PROTEIN ENHANCES THE ERGOGENIC EFFECTS OF CARBOHYDRATE SOLUTIONS
Moore, R. W., Saunders, M. J., Pratt, C. A., Hammer, M. C., Lehman, K. L., Todd, M. K., Flohr, J. A., & Kies, A. K. (2007). Improved time to exhaustion with carbohydrate-protein hydrolysate beverage. ACSM Annual Meeting New Orleans, Presentation Number, 904.

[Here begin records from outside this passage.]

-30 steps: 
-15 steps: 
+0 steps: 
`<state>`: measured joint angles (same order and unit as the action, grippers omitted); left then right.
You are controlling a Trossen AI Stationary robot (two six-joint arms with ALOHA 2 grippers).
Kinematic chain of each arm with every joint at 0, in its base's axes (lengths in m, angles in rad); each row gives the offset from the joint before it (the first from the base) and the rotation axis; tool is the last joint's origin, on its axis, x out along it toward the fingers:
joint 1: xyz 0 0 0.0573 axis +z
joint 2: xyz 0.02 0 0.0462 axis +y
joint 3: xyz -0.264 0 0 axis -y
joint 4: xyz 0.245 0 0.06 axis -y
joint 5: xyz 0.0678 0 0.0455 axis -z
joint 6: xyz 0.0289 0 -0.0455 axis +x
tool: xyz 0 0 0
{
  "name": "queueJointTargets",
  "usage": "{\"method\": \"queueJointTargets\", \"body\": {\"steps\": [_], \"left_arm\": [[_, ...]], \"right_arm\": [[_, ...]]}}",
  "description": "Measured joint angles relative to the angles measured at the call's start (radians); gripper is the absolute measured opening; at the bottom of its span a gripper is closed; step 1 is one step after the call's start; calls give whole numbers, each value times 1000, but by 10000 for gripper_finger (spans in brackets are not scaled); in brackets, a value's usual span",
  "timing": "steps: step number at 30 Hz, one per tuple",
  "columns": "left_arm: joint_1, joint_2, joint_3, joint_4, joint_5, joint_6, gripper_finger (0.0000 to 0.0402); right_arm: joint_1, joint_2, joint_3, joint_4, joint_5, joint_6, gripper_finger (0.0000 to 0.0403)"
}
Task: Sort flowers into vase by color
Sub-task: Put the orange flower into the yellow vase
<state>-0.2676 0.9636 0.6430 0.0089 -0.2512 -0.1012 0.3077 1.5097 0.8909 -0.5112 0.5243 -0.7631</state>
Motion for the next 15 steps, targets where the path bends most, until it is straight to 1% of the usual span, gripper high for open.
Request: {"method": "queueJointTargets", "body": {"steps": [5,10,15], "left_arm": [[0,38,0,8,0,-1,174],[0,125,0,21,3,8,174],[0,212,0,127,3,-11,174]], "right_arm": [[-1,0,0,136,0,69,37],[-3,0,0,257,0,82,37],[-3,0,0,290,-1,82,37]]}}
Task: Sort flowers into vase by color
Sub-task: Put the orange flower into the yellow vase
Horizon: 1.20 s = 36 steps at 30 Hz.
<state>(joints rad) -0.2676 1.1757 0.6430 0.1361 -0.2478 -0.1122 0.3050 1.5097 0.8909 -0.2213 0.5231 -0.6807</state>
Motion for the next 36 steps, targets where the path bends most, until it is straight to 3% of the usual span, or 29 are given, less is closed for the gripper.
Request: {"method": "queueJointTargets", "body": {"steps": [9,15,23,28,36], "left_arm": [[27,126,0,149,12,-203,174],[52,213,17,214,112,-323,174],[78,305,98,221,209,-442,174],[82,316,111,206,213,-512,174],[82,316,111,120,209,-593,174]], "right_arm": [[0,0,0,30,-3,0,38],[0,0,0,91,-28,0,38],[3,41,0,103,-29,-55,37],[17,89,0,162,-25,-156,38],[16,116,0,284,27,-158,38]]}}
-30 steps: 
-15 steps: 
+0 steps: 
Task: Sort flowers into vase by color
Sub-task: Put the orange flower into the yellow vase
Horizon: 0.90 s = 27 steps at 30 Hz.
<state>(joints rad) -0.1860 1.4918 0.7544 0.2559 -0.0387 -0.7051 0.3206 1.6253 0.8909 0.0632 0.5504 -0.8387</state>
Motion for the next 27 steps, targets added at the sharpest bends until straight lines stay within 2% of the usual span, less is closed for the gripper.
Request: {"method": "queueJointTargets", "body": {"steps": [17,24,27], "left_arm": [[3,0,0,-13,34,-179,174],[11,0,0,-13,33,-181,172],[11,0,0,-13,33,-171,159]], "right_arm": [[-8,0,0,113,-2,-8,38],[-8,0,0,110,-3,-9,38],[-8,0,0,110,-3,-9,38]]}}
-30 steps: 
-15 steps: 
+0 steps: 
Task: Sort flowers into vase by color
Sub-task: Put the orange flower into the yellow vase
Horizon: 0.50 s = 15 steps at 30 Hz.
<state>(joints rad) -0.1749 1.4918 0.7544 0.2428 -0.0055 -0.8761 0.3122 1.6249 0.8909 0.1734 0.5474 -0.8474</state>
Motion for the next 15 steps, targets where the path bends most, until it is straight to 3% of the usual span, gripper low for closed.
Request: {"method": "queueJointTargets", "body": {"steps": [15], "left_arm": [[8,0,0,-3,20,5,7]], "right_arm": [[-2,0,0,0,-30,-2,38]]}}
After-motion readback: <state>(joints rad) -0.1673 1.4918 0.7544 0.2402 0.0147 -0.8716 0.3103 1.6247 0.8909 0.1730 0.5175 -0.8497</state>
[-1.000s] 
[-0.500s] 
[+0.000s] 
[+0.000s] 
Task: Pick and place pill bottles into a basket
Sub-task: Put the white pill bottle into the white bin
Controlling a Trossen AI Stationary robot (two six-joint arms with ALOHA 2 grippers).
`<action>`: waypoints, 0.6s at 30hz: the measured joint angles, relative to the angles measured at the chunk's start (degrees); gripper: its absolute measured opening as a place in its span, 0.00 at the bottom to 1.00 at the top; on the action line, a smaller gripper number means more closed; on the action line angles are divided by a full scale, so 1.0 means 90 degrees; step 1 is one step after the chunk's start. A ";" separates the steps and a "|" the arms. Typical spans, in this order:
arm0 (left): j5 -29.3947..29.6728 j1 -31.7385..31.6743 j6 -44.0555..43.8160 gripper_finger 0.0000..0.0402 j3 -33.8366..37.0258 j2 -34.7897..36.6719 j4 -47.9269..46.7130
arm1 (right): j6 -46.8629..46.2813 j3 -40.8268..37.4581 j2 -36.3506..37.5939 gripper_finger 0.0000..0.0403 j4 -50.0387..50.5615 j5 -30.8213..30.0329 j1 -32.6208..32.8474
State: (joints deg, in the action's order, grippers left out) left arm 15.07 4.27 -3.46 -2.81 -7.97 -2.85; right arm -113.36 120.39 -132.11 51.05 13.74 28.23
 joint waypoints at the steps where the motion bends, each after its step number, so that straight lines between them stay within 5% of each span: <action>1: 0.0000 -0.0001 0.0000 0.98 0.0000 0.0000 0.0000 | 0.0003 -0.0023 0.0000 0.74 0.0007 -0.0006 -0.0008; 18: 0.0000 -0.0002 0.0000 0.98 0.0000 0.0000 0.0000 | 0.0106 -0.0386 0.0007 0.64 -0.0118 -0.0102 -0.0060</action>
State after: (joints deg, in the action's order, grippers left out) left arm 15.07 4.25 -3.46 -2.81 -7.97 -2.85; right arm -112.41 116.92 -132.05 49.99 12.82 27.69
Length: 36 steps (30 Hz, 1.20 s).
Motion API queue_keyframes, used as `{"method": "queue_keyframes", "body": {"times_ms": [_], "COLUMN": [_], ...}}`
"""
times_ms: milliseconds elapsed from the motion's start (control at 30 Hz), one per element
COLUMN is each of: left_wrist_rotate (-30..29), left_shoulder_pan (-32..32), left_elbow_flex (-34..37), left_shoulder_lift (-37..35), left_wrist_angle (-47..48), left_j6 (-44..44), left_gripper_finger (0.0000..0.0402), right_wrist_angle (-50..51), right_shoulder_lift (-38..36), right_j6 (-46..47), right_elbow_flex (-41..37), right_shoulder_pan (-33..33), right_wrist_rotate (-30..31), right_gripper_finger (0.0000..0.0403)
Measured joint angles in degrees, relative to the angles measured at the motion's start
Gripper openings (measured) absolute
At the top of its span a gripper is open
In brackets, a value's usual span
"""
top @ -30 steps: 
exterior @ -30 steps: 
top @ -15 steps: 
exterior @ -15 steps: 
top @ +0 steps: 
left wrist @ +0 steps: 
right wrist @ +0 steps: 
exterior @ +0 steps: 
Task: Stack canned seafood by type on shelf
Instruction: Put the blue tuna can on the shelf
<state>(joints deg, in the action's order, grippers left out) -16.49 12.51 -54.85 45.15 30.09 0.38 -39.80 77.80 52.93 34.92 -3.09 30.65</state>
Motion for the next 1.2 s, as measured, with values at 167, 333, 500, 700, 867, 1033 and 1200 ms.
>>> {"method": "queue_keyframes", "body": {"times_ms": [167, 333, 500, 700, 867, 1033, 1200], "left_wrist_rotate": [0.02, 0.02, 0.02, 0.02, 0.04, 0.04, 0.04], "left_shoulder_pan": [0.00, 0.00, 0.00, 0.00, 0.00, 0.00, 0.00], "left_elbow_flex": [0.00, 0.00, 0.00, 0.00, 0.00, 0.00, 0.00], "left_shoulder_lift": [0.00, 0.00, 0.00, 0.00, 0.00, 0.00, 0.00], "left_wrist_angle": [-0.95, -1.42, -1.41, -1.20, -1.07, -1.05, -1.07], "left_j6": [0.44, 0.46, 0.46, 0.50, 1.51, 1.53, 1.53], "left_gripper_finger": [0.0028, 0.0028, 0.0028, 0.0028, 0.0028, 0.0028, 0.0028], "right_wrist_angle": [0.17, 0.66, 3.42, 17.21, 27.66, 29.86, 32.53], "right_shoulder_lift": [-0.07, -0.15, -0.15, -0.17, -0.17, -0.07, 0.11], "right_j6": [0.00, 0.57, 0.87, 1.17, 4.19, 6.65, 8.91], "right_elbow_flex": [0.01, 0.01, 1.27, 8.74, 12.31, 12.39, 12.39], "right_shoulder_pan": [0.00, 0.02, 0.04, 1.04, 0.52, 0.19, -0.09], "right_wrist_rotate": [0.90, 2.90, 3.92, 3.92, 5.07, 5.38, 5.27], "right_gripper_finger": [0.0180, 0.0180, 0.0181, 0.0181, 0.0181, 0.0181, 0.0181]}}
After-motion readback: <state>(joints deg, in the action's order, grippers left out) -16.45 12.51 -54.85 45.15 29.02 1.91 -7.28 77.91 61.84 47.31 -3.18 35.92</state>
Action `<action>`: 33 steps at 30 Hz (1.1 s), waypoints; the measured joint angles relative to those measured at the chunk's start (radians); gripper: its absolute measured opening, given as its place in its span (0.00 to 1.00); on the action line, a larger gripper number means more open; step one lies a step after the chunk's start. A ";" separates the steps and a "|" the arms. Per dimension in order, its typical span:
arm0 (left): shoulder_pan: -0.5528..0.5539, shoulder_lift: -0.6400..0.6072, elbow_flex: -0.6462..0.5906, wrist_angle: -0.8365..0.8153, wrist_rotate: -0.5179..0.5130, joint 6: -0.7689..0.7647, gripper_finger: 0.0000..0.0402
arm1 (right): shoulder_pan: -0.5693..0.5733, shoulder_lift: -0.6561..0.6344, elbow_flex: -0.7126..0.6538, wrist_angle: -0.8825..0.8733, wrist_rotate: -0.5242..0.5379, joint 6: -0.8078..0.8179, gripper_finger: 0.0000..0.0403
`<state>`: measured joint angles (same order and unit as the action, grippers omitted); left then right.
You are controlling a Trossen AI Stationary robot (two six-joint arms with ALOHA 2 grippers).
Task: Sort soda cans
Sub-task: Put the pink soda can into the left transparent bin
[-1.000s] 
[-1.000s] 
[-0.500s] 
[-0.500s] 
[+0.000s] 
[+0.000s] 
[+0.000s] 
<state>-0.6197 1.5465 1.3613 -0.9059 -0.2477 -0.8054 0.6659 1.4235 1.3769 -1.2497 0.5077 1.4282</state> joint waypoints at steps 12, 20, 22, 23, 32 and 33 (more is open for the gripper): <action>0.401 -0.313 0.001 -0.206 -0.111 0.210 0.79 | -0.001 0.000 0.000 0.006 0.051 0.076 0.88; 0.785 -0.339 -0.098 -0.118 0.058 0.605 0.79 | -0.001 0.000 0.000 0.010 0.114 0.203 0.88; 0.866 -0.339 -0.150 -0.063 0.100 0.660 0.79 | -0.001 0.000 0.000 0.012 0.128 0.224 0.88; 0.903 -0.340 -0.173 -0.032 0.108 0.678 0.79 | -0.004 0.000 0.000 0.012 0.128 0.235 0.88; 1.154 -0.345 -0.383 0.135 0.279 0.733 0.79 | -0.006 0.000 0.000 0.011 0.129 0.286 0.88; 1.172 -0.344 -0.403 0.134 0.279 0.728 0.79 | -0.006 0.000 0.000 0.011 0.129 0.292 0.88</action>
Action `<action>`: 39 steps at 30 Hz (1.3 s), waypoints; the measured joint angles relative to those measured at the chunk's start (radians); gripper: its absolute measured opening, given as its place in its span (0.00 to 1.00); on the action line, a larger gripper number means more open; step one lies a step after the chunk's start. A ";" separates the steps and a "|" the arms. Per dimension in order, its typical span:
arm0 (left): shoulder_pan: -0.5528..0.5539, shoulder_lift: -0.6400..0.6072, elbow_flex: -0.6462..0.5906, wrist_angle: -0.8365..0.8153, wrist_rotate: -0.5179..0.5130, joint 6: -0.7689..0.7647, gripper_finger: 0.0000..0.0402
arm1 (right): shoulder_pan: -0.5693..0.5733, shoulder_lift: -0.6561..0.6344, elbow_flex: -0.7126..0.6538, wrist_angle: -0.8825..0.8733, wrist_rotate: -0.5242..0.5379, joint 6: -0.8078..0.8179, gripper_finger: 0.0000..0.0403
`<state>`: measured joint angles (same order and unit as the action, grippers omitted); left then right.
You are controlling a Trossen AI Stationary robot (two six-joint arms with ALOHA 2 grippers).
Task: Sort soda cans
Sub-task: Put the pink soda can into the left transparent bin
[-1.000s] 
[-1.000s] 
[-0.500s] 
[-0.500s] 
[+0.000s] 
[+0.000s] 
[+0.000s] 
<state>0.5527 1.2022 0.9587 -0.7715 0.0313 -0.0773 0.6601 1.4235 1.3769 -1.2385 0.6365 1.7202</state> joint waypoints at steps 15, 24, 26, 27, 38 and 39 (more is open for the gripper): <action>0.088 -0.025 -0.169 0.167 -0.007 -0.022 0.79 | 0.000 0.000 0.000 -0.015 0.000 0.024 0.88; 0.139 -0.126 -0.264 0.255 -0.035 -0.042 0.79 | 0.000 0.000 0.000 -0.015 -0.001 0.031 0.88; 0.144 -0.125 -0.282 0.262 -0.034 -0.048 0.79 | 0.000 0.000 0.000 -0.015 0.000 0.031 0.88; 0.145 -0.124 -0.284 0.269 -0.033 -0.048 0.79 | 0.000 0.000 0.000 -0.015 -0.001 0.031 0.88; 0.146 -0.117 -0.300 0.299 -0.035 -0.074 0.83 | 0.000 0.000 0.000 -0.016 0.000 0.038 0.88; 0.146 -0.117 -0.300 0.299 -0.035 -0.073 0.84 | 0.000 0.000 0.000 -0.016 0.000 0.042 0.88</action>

This study attempted to: 1) determine if time-to-exhaustion during a simulated endurance duathlon was improved with the ingestion of carbohydrate-protein hydrolysate beverages, compared to a carbohydrate beverage, and 2) determine if varied concentrations of protein hydrolysate in carbohydrate-protein beverages influenced time-to-exhaustion. Recreationally-competitive male cyclists/runners (N = 10) completed a simulated duathlon comprising an 8 km treadmill run at 80%VO2max, simulated 50 km cycle at 70%VO2max, and subsequent treadmill run at 80%VO2max until volitional exhaustion. At 5 km intervals during the cycle segment, Ss consumed a total of 1.5 liters of carbohydrate (6%), carbohydrate plus protein (6% CHO + 1.2% casein protein hydrolysate) or carbohydrate plus protein hydrolysate (6% CHO + 2.4% protein hydrolysate). Ss completed three simulated duathlons (one for each treatment). Trials were separated by 7-14 days.
Time-to-exhaustion in the final run segment was significantly longer in trials utilizing protein hydrolysate beverages compared to carbohydrate alone. There was no significant difference in time-to-exhaustion between the two protein treatments. No significant treatment-effects or treatment x time interactions were observed in physiological variables (lactate, glucose, heart rate, VO2, ventilation, RER and RPE) between trials.
Implication. The addition of protein hydrolysate to a 6% carbohydrate beverage significantly improved time-to-exhaustion during a simulated endurance duathlon. However, no further improvements were observed between two different carbohydrate plus protein beverages, suggesting that protein levels >2% are unnecessary for optimal endurance benefits when beverages are consumed during exercise.